== WHAT YOU ARE ASKED TO DO ==
Give back, word for word, the lines in the listing below from the one holding "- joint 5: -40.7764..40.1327" down to the one holding "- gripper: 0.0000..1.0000", both ends included.

━━━━━ INPUT DATA

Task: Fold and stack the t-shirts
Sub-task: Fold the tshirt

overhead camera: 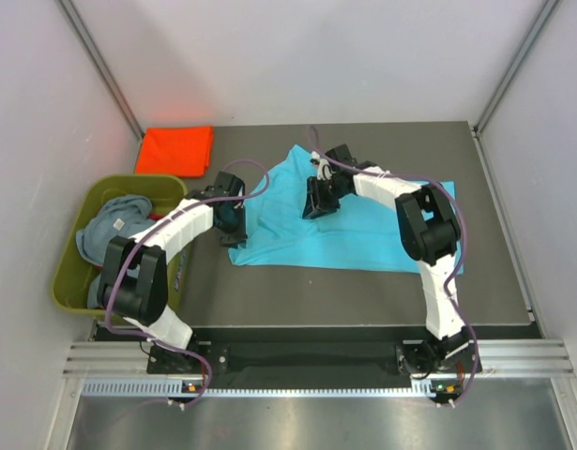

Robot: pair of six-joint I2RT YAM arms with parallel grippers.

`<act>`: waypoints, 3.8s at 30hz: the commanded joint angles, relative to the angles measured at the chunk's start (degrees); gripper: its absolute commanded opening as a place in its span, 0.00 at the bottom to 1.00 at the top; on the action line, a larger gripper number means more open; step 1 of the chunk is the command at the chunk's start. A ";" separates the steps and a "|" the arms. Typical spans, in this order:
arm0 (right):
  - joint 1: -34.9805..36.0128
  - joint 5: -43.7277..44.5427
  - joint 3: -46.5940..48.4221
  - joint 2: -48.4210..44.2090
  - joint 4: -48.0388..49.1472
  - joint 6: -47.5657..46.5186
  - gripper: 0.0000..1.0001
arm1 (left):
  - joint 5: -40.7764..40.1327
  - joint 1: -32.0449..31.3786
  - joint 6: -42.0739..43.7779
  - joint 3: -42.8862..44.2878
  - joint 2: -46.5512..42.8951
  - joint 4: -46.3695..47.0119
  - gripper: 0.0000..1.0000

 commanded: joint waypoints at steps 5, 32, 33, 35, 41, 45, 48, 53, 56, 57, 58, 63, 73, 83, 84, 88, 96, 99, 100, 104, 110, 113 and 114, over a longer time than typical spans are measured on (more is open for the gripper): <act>-3.29 2.74 1.46 -3.17 -0.77 -1.47 0.36 | 1.47 0.29 -0.09 1.11 0.78 0.43 0.31; -6.02 -3.76 2.07 -1.67 0.98 1.78 0.32 | -0.20 0.29 -3.69 -0.65 2.36 1.05 0.57; -6.02 -4.11 2.07 -1.50 1.25 2.04 0.32 | -0.20 0.29 -3.78 -0.56 2.71 0.79 0.59; -6.02 -4.64 2.07 -0.71 1.51 2.57 0.30 | -0.29 0.29 -3.86 -0.56 4.37 0.52 0.60; -5.67 -4.64 1.37 -0.61 1.69 2.66 0.29 | -0.12 0.99 -3.86 -1.26 7.89 2.80 0.57; -5.76 -4.12 0.67 -1.84 0.82 2.04 0.30 | -2.03 2.39 -3.51 -0.91 10.10 2.11 0.36; -5.67 -3.94 0.05 -2.81 0.63 1.95 0.30 | -4.59 3.97 -2.73 -1.87 9.57 0.26 0.00; -4.88 -5.25 -1.18 -3.60 1.77 3.01 0.30 | -5.39 4.59 -2.72 -3.98 6.68 -0.79 0.00; -4.00 -6.39 -1.71 -3.60 3.53 4.15 0.30 | -5.04 4.68 -3.16 -4.86 6.06 -1.14 0.00; -3.82 -6.57 -1.79 -3.52 3.71 4.24 0.30 | -5.13 4.68 -3.34 -5.04 5.71 -1.15 0.00; -3.56 -6.66 -1.71 -3.34 3.71 4.15 0.30 | -5.13 4.68 -3.42 -5.30 5.62 -1.15 0.00; -2.59 -6.66 0.40 -2.38 2.84 3.63 0.31 | -4.43 4.68 -3.16 -5.66 4.74 -0.80 0.00; -2.07 -3.07 3.04 0.79 0.99 2.48 0.31 | -3.19 4.68 -2.90 -4.95 4.12 -0.36 0.00; -2.07 -1.83 5.85 3.25 -1.21 3.45 0.17 | -3.11 4.68 -2.46 -5.39 4.12 0.00 0.00; -2.07 -1.65 5.68 2.90 -1.12 3.27 0.17 | -3.02 4.68 -2.37 -5.48 4.12 0.08 0.00; -2.15 -0.17 4.97 2.02 -1.21 2.75 0.04 | -3.11 4.68 -2.37 -5.74 4.03 0.26 0.00; -2.07 8.54 4.18 -1.23 -1.47 3.01 0.00 | -3.46 4.68 -2.37 -6.36 3.77 0.52 0.00; -1.98 8.89 4.53 -2.28 -1.04 1.70 0.00 | -3.20 4.68 -2.37 -6.36 3.59 0.44 0.00; -1.80 8.72 5.49 -2.37 -0.86 1.08 0.01 | -2.93 4.68 -2.37 -6.36 3.33 0.35 0.00; 0.39 7.49 11.99 -0.80 -3.49 -2.61 0.26 | -1.70 4.68 -2.28 -6.62 2.54 1.05 0.00; 5.13 5.20 25.70 6.58 -3.67 -3.15 0.39 | -1.08 4.68 -2.11 -5.92 2.01 1.14 0.01; 7.15 4.76 29.84 9.75 -0.60 -1.39 0.40 | -1.08 4.68 -2.28 -6.10 1.31 1.66 0.01; 7.51 5.20 30.37 10.89 0.36 0.01 0.40 | 0.66 4.68 -2.46 -6.18 1.05 1.93 0.01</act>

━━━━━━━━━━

== ANSWER BELOW ==
  - joint 5: -40.7764..40.1327
  - joint 1: -32.0449..31.3786
  - joint 6: -42.0739..43.7779
  - joint 3: -42.8862..44.2878
  - joint 2: -46.5512..42.8951
  - joint 4: -46.3695..47.0119
  - gripper: 0.0000..1.0000

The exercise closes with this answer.